■ **Action item**
Leave the pictures out and write out the rest of the listing word for word.
[[ Exercise data, beginning ]]
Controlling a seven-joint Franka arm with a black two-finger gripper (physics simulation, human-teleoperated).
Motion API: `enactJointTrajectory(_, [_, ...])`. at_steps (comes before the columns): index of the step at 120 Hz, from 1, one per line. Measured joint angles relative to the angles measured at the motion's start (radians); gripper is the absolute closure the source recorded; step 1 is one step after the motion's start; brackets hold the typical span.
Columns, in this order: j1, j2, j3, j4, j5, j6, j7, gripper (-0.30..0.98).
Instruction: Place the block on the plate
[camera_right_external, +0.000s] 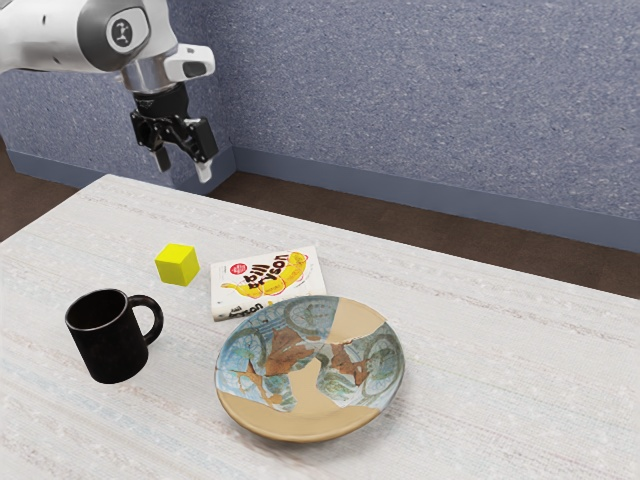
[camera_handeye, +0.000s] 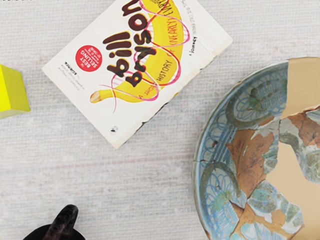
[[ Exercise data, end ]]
■ **The answer**
Controlling a seven-joint Franka arm with a black two-finger gripper (physics simulation, human-teleoperated).
Motion API: `enactJointTrajectory(_, [_, ...])`. at_steps (comes before the columns): index of the step at 120 Hz, from 1, one per line. Measured joint angles relative to the angles measured at the motion's start (radians); gripper is the absolute closure the source recorded; step 1 is one step after the motion's start; brackets hold the typical span.
Columns, in this order: j1, j2, j3, j4, j5, j6, j7, gripper (-0.30..0.98).
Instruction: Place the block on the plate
[camera_right_external, +0.000s] 
[camera_handeye, +0.000s] 

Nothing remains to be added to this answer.